Midazolam and Ketamine for Convulsive Status Epilepticus in the Out-of-Hospital Setting.

Annals of emergency medicine  – April 01, 2025

Source: PubMed

Summary

When treating severe seizures outside hospitals, combining ketamine with midazolam stops convulsions in 94% of cases - significantly better than using midazolam alone. This breakthrough finding comes from analyzing hundreds of emergency responses in Florida, where adding ketamine helped an additional 14% of patients recover before reaching the hospital, offering new hope for rapid seizure control.

Abstract

To determine if ketamine, when added to midazolam for the treatment of out-of-hospital seizures, is associated with an increase in the rate of cessation of convulsions prior to hospital arrival. We performed a retrospective cohort study of out-of-hospital patients with an active convulsive seizure being transported to a hospital by a large emergency medical services system in Florida, using data from August 1, 2015 and August 5, 2024. Per protocol, patients received midazolam first for their seizure.

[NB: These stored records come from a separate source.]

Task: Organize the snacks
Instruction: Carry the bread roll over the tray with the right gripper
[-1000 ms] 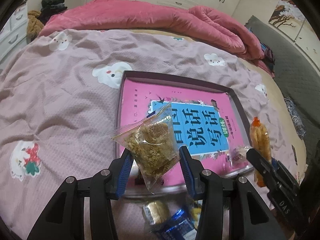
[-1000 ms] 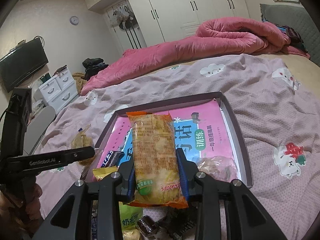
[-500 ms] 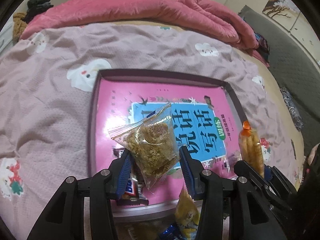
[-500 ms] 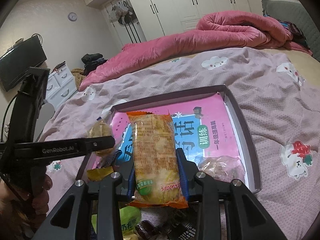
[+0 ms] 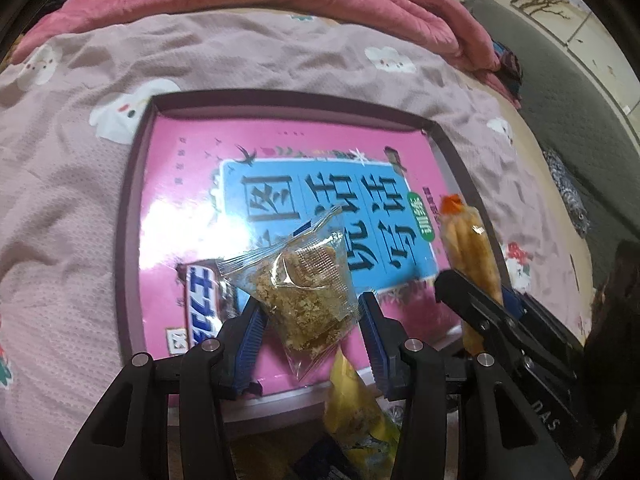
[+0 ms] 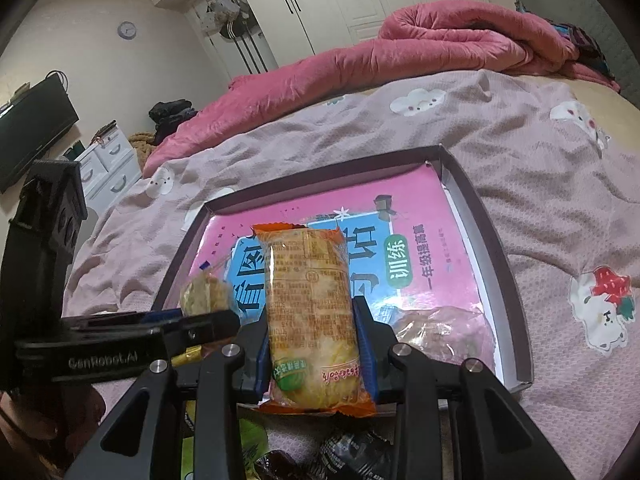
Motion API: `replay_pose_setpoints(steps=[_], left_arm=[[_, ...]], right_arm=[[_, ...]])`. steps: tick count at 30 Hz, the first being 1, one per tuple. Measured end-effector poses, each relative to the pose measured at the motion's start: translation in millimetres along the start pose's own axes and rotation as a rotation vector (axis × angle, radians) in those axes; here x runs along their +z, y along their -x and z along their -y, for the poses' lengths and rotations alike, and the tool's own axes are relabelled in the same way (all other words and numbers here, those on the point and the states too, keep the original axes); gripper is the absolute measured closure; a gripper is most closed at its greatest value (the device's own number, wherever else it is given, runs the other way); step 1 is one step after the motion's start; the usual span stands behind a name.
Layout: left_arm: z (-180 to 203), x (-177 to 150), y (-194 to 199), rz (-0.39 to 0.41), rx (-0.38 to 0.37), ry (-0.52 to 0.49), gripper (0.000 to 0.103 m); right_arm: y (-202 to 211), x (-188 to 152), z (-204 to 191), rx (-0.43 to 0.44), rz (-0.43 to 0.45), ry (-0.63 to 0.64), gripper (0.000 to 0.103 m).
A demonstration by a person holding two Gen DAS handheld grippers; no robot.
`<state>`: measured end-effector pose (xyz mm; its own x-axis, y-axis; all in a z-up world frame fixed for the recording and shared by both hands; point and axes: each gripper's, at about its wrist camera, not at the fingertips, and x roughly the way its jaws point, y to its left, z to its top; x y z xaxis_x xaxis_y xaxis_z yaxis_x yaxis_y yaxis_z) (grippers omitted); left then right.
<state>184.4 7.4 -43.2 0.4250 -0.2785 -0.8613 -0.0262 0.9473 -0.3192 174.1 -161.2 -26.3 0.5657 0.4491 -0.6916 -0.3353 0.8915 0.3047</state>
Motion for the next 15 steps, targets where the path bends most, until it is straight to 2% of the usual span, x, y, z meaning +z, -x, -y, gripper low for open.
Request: replay_pose_setpoints(steps=[15], left_arm=[[-0.3,-3.7,-10.1,-0.037,0.003,-0.001,0.054]], right_arm=[[-20.5,-2.8,0.7,0.015,-0.064,0.003,0.068]])
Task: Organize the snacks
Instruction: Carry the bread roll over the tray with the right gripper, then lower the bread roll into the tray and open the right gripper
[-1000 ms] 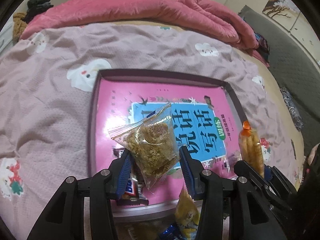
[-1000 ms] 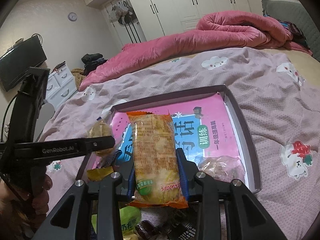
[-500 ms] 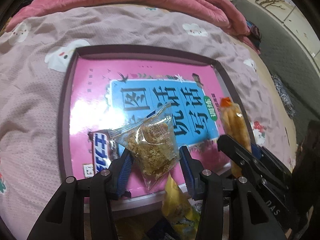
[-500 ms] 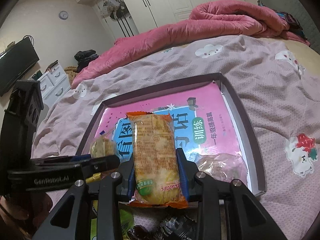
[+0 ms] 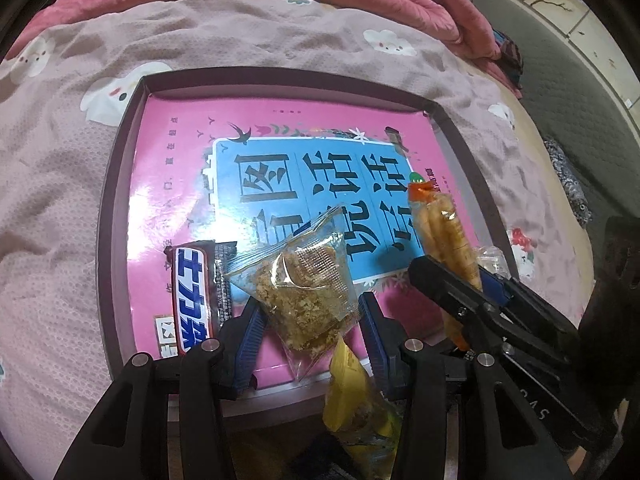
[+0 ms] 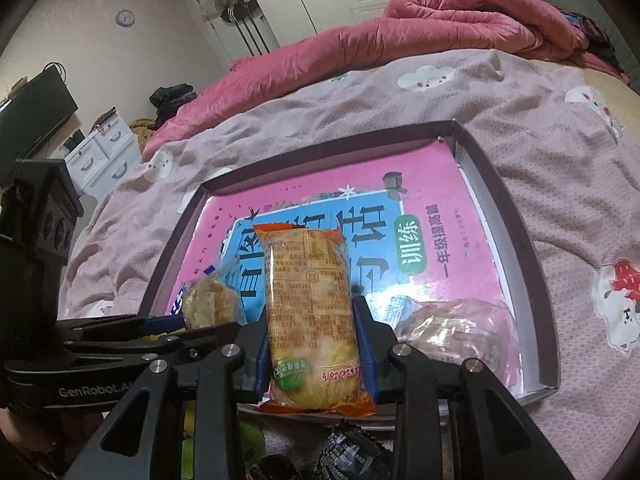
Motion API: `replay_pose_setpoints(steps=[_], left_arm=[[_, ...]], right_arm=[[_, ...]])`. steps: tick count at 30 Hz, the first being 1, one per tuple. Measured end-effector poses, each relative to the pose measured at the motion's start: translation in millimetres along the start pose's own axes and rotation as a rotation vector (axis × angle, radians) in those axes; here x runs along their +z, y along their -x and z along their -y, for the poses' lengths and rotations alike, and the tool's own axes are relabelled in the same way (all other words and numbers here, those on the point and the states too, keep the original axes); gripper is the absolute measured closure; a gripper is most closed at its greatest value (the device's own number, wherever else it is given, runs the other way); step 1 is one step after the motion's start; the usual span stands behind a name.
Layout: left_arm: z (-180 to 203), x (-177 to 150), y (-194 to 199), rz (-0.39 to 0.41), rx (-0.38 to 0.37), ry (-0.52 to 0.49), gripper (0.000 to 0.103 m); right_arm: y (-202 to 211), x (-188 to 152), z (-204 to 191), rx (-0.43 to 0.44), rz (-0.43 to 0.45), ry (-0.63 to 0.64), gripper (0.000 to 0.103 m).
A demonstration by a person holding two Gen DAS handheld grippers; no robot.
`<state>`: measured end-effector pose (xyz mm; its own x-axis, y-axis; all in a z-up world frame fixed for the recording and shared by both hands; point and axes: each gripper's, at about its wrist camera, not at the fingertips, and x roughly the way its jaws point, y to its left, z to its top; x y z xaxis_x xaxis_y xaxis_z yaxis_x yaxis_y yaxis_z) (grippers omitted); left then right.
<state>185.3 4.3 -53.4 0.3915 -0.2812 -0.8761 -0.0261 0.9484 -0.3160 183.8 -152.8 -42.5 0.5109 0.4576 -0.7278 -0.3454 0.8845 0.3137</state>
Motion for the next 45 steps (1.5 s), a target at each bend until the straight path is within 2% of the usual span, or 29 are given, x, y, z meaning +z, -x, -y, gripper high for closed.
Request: replay_pose_setpoints(steps=[14,45], left_arm=[[0.0,-0.1,-0.6,0.001,-0.004,0.006,0.054],[0.6,0.4,0.9,-0.006,-0.018,0.013,0.053]], right_arm=[[-3.5,-2.2,17.1,-0.070,0.005,-0.041,0.067],[19.7,-3.8,9.8,0.002,0.054,-0.024,0.063]])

Starting in June 2017, a new protocol was developed in which patients who continued to convulse after midazolam received ketamine. We used propensity score matching and multivariable logistic regression to determine if patients who received ketamine were more likely to stop convulsing prior to hospital arrival than those who received midazolam alone. Overall, 479 (80.1%) of 598 actively convulsing patients who received 2 doses of midazolam (without subsequent ketamine) had resolution of their convulsions prior to hospital arrival compared with 85 (94.4%) of 90 who received ketamine after midazolam, an absolute difference between groups of 14.3% (95% CI 8.6% to 20.1%). After propensity matching, 82.0% of those in the midazolam only group had resolution of convulsions compared to 94.4% in the ketamine group, a difference of 12.4% (95% CI 3.1% to 21.7%). In this retrospective study of out-of-hospital patients with active convulsive seizures, patients who received ketamine were more likely to have stopped convulsing prior to hospital arrival than those who received midazolam alone.